* _Exercise details_:
How do the lines below between the ones holding "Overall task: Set" and "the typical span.", inclusive, read? Give them again exactly, with no other lines.

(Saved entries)

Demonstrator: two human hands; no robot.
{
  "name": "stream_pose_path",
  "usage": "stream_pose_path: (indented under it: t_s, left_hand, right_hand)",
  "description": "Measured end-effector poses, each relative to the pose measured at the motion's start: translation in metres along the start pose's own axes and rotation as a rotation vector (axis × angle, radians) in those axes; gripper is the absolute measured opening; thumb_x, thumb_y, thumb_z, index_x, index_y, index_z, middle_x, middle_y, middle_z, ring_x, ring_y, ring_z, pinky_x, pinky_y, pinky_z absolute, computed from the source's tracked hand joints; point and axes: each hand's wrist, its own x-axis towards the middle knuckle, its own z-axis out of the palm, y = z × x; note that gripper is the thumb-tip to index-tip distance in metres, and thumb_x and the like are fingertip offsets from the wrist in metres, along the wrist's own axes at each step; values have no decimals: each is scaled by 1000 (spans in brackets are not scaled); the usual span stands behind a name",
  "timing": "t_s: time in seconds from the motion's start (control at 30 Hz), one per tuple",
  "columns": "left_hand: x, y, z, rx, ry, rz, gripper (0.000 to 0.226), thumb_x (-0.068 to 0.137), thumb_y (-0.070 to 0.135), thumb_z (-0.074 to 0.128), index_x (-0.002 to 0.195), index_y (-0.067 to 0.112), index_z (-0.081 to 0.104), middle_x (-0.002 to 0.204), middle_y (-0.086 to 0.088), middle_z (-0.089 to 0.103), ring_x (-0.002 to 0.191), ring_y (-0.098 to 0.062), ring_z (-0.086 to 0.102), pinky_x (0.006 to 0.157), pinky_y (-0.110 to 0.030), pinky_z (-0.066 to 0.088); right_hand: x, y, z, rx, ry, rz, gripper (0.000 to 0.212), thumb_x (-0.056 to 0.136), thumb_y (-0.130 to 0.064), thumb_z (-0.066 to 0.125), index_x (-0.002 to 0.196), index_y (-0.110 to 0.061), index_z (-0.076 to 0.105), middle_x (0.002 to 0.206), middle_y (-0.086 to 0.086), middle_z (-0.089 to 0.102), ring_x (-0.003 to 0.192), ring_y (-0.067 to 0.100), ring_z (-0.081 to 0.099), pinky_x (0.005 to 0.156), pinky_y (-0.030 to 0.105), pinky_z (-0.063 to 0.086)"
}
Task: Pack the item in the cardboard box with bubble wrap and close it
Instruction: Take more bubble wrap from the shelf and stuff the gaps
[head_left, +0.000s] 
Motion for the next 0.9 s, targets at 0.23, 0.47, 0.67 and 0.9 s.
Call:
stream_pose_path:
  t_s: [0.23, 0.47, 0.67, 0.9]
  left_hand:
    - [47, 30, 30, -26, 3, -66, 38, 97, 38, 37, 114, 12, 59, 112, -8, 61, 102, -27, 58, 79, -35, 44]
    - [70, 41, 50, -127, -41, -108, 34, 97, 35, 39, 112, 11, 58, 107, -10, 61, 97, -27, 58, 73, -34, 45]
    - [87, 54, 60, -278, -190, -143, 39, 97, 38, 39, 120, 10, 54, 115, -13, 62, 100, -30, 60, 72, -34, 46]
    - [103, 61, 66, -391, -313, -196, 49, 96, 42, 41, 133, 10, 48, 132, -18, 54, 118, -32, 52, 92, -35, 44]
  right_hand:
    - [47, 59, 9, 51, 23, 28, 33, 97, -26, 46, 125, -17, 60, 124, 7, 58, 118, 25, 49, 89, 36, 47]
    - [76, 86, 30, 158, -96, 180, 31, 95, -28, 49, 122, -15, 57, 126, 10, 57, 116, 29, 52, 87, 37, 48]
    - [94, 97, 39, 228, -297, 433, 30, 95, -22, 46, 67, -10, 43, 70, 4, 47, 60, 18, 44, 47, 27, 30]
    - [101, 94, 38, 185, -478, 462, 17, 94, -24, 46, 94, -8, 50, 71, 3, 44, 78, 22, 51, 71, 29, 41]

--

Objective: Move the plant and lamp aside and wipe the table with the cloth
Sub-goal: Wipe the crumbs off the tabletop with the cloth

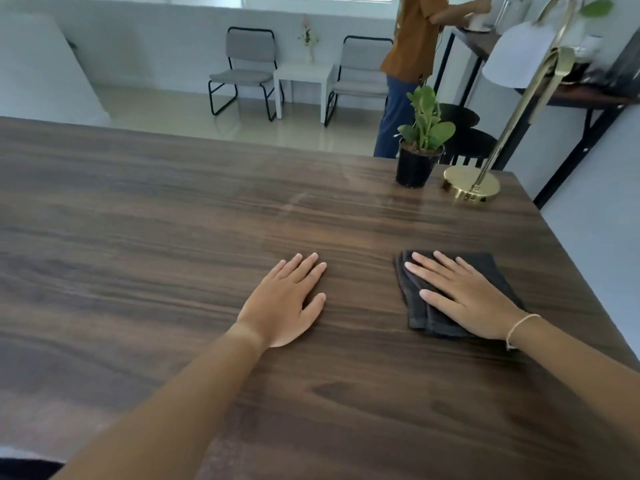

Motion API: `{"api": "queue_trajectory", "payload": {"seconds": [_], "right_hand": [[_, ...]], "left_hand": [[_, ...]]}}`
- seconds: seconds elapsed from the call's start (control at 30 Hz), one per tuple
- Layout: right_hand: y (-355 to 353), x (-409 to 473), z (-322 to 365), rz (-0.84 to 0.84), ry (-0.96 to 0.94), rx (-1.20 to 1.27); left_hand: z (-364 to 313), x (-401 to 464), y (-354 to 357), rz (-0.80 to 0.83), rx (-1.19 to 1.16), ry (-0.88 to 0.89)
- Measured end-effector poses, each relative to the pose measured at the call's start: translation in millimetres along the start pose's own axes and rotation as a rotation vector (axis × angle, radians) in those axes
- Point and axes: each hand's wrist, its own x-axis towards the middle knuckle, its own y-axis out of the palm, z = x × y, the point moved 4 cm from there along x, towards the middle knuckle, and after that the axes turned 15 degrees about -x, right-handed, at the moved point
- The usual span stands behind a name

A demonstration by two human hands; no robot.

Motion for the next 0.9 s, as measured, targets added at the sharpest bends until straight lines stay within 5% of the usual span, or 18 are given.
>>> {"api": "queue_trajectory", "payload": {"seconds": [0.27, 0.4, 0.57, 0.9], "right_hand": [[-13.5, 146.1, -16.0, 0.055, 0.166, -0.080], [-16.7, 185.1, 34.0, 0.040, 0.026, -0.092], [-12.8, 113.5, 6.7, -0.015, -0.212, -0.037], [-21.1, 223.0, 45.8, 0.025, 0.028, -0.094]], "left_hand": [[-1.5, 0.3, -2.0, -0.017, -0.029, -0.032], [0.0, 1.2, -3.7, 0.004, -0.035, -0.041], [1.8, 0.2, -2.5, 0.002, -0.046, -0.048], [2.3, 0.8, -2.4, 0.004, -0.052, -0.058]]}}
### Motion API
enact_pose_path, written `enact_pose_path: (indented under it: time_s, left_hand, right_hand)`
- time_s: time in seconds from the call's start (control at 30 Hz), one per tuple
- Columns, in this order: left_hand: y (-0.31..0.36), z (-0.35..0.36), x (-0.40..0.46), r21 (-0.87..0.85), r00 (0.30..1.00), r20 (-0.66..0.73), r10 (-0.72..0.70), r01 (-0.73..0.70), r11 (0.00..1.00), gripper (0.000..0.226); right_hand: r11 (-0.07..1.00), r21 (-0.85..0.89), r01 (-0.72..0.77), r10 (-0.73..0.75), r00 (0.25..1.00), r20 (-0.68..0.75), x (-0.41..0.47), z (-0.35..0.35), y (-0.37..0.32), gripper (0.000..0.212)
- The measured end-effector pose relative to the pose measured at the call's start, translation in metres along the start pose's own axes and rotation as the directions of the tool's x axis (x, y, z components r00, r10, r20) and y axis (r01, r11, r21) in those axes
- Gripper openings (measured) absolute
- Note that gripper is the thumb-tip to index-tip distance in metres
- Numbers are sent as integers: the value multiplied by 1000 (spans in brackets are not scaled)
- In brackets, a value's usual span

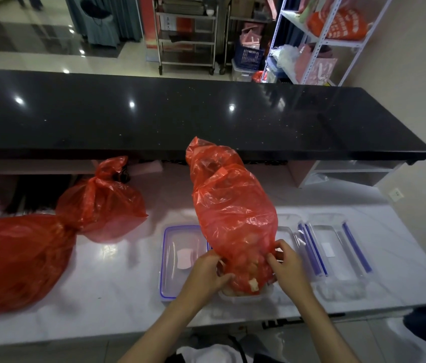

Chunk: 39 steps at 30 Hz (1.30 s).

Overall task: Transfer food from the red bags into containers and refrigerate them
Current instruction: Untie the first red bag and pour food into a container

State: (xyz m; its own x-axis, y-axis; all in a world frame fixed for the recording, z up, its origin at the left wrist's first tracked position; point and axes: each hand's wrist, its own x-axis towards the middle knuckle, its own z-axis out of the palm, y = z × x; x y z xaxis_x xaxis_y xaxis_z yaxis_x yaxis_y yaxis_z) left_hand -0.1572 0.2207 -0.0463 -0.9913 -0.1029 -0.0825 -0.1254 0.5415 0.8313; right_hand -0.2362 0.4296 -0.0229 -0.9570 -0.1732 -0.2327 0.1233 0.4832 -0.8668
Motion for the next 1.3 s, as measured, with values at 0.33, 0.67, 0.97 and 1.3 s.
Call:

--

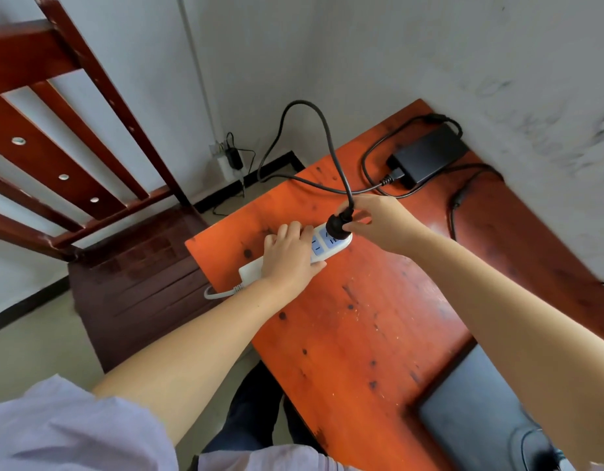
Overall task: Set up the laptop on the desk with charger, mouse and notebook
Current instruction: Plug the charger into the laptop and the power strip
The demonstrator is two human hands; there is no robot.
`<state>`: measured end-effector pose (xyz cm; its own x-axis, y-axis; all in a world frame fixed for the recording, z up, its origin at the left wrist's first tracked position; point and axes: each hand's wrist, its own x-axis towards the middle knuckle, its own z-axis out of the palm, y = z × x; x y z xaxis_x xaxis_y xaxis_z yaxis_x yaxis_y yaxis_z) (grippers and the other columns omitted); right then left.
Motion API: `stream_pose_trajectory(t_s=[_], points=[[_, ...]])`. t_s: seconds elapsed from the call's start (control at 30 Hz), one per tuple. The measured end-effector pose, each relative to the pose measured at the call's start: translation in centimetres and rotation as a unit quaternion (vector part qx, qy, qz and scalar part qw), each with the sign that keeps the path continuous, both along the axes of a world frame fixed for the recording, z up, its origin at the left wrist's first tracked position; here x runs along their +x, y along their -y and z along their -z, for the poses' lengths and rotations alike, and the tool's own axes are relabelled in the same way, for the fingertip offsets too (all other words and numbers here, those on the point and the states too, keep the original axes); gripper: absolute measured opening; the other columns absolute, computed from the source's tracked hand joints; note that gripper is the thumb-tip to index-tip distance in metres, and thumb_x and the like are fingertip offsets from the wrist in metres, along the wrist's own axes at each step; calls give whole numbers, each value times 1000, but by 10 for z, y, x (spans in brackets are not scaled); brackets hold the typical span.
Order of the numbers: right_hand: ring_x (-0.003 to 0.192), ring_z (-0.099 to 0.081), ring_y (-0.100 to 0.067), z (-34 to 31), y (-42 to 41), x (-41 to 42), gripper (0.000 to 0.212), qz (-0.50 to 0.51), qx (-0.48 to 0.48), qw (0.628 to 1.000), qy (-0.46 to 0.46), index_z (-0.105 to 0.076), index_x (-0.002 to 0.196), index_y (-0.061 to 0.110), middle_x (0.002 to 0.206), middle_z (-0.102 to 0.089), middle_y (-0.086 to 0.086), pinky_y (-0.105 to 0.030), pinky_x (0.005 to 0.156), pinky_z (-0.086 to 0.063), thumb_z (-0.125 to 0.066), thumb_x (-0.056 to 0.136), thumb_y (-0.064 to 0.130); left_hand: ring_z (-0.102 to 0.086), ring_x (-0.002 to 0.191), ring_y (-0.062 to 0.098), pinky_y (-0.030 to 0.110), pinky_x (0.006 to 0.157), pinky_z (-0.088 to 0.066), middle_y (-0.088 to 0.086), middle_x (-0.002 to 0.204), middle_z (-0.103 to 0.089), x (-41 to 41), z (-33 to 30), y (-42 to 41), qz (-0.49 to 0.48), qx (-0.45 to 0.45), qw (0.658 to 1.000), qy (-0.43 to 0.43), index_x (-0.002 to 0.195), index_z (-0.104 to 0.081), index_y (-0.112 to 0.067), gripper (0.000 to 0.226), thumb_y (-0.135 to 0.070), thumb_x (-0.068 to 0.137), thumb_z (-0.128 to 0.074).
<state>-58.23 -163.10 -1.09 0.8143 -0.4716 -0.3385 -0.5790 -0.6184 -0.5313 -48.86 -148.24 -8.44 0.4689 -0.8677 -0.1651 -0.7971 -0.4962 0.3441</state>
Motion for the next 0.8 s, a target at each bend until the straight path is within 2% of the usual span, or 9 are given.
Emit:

* _Completed exercise_:
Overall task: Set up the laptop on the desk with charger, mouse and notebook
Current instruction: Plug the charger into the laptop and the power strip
The demonstrator is two human hands; there is no robot.
`<state>`: measured end-effector pose (xyz cm; its own x-axis, y-axis; all in a world frame fixed for the recording, z up, its origin at the left wrist's first tracked position; point and axes: each hand's wrist, its own x-axis towards the middle knuckle, its own z-axis out of the palm, y = z × x; x y z xaxis_x xaxis_y xaxis_z yaxis_x yaxis_y yaxis_z) (grippers and the other columns omitted); right then left.
Motion API: `stream_pose_trajectory(t_s=[_], points=[[_, ...]])`. t_s: seconds elapsed from the call's start (control at 30 Hz), one per tuple. The measured end-effector pose, each relative to the pose measured at the call's start: translation in centimetres and rotation as a unit quaternion (vector part qx, qy, qz and scalar part qw), each with the sign that keeps the path continuous, both along the axes of a world frame fixed for the recording, z up, its origin at the left wrist's first tracked position; here x runs along their +x, y along their -y and z along their -z, for the poses' lengths and rotations alike, and the tool's own axes are relabelled in the same way, for the fingertip offsets too (all other words and numbers here, those on the point and the states too, keep the original axes); gripper: absolute measured opening; the other columns absolute, computed from the source's tracked hand joints; note that gripper is the thumb-tip to index-tip distance in metres, and thumb_x and the like are fingertip offsets from the wrist in metres, along the wrist's own axes at each step; calls give whole numbers, each value times 1000, but by 10 for z, y, x (spans in brackets are not scaled); brackets hold the typical span.

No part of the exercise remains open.